The museum has corporate sponsors including Elgato, Perforce, KryoFlux, Dashing Strike Games, Mandible Games, and Davis Wright Tremaine LLP.

==Exhibits==
The museum features permanent online exhibits and temporary physical exhibits.
- The Origin of Brawlers: games from one of the earliest video game genres, also known as Beat-em-ups. Featured games include: Kung-Fu Master, Renegade, Final Fight, River City Ransom, Teenage Mutant Ninja Turtles, Devil May Cry, and Scott Pilgrim vs. the World: The Game
- The Evolution of Console Controllers: broken up into four eras of controllers, The Classic Era, The D-Pad Era, The Analog Era, and The Modern Era. There is also a category for Esoteric and Experimental Controllers.

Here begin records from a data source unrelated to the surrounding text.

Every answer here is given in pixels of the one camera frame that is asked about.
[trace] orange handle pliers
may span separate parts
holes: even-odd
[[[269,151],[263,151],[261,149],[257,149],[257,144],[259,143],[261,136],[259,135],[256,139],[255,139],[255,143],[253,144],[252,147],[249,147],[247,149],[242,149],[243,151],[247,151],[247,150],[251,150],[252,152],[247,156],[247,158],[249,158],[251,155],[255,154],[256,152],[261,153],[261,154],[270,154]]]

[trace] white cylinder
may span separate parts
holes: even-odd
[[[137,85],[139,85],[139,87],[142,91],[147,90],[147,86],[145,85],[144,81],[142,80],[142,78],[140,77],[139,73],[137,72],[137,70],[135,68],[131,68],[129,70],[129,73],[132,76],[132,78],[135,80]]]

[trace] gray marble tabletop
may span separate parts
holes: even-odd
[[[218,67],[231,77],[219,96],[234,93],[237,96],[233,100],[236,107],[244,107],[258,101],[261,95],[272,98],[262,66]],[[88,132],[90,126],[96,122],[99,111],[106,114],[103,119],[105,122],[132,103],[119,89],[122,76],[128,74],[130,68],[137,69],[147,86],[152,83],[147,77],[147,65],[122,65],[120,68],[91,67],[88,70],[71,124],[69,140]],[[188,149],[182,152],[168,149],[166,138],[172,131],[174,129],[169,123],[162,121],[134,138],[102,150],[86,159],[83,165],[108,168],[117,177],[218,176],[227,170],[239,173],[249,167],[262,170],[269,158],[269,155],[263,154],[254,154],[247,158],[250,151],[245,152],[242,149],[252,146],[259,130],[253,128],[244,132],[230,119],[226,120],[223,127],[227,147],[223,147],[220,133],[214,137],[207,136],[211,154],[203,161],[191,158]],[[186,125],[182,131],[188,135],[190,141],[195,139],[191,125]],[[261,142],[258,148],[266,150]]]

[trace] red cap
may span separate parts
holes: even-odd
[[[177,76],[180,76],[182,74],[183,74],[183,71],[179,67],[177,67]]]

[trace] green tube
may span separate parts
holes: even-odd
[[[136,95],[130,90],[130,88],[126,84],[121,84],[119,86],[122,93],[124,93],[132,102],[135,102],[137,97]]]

- Rhythm Games: games with experimental controllers and novel gameplay such as PaRappa the Rapper, Beatmania, Dance Dance Revolution, Vib-Ribbon, Frequency, and Guitar Hero.
- The Rise and Fall of Adventure Games: presented at PAX in 2011.

==Facts==
- In 2015 at the California Extreme Classic Arcade Expo, the museum debuted a near-complete cartridge of a canceled Atari 2600 version of Xevious that people could play at the convention. Since the project was abandoned in 1984, this cartridge is the only known surviving version of the game for Atari.